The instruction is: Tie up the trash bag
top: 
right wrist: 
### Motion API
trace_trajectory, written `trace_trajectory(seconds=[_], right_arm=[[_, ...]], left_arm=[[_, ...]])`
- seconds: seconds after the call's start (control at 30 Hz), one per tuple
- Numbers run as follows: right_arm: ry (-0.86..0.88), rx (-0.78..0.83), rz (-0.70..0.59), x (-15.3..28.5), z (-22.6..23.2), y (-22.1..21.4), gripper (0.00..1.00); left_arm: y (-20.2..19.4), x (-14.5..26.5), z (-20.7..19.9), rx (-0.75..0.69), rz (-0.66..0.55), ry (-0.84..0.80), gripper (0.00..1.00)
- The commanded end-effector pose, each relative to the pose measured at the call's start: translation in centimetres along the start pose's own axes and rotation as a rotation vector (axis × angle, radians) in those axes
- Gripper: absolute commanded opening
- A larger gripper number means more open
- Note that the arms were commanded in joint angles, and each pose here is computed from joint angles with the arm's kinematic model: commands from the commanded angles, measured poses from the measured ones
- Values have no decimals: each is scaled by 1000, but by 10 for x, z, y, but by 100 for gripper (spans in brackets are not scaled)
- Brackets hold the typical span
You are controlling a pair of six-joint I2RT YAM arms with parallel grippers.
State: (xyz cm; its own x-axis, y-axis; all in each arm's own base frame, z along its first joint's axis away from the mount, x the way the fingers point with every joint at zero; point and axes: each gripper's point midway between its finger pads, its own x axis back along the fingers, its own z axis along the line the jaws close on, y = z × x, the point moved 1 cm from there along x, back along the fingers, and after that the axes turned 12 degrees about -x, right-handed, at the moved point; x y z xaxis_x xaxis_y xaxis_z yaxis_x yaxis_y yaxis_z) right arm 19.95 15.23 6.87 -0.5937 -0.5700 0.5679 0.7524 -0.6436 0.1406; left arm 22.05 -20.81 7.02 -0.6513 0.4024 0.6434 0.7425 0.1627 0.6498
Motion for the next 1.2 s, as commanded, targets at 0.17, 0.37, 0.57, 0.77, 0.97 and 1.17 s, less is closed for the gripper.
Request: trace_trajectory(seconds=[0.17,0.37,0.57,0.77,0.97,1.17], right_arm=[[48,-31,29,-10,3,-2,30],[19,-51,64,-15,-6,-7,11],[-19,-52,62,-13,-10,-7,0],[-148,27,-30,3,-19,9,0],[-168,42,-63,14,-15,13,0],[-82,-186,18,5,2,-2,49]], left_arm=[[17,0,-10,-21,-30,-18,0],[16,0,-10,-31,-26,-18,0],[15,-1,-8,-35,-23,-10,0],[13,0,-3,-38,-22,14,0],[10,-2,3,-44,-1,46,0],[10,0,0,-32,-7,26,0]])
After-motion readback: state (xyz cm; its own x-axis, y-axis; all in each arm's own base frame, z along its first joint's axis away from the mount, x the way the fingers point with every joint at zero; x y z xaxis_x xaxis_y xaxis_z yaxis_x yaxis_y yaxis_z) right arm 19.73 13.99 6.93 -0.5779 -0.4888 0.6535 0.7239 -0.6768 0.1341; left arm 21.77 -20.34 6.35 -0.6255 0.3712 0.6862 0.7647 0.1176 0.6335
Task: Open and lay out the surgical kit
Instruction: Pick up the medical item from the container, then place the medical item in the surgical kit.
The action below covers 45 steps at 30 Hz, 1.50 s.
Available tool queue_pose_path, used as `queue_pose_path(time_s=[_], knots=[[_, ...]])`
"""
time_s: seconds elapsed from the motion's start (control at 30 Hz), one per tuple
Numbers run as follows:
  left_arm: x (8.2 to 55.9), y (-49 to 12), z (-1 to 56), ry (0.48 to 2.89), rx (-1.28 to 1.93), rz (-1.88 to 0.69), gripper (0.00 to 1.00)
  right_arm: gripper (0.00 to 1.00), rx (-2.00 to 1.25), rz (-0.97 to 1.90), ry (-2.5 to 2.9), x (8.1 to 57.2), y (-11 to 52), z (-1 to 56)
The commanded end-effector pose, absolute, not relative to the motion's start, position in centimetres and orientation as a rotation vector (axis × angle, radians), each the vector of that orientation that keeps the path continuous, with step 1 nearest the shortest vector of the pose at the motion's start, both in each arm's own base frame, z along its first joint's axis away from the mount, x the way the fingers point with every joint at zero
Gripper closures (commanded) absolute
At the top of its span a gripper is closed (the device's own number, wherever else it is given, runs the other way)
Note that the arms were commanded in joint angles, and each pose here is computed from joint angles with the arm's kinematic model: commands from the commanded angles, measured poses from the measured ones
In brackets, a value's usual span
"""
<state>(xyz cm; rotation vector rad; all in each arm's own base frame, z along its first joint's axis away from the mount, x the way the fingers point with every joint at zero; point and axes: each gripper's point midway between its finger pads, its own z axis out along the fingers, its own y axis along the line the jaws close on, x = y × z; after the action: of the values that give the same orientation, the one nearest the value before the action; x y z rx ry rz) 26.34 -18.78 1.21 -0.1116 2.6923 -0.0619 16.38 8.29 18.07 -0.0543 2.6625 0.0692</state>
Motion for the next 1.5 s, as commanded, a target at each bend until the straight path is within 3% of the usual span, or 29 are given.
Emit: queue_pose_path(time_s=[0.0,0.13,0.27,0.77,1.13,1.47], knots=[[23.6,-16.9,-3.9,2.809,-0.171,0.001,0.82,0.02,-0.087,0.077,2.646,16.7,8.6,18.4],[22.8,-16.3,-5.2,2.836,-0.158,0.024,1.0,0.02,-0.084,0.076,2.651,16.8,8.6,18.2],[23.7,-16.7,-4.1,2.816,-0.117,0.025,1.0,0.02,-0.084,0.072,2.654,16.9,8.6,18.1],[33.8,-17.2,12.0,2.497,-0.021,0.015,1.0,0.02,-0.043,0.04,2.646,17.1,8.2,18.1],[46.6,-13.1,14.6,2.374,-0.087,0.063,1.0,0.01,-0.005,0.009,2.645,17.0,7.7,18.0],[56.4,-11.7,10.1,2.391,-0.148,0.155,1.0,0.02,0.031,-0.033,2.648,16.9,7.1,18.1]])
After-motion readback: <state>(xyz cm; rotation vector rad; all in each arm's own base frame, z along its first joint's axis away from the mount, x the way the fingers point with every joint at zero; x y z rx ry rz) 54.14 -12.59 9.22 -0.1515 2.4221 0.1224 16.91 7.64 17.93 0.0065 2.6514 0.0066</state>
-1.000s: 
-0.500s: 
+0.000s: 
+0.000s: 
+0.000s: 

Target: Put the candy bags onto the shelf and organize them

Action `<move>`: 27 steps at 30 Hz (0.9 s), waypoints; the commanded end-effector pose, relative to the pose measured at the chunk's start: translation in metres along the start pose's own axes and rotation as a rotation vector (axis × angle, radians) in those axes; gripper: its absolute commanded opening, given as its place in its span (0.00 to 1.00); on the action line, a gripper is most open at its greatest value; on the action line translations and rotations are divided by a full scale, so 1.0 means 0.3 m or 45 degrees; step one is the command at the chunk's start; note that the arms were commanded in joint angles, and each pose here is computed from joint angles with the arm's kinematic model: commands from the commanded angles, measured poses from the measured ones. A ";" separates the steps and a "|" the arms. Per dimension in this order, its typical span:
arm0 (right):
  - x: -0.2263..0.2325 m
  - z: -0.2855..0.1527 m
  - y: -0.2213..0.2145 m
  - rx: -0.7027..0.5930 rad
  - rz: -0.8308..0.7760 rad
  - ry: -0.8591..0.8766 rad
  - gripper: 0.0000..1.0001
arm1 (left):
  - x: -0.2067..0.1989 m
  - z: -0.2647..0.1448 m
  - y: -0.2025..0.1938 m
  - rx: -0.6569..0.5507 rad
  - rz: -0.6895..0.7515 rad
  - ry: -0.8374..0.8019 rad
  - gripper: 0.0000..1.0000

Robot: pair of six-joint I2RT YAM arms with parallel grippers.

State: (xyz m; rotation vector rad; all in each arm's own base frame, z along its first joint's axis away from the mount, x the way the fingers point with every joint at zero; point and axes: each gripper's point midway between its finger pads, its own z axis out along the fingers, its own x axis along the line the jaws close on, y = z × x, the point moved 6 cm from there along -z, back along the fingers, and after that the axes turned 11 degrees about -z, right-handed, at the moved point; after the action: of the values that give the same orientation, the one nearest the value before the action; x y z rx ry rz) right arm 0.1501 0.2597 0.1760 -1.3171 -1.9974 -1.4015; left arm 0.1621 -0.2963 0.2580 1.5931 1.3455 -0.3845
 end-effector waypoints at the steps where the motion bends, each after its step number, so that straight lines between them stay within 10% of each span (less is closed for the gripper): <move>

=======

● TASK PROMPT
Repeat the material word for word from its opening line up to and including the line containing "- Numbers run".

● ANSWER TO THIS PROBLEM
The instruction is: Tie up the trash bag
top: 
right wrist: 
### Motion API
trace_trajectory, written `trace_trajectory(seconds=[_], right_arm=[[_, ...]], left_arm=[[_, ...]])`
- seconds: seconds after the call's start (control at 30 Hz), one per tuple
- Numbers run as follows: right_arm: ry (-0.86..0.88), rx (-0.78..0.83), rz (-0.70..0.59), x (-15.3..28.5), z (-22.6..23.2), y (-22.1..21.4), gripper (0.00..1.00); left_arm: y (-20.2..19.4), x (-14.5..26.5), z (-20.7..19.9), rx (-0.75..0.69), rz (-0.66..0.55), ry (-0.84..0.80), gripper (0.00..1.00)

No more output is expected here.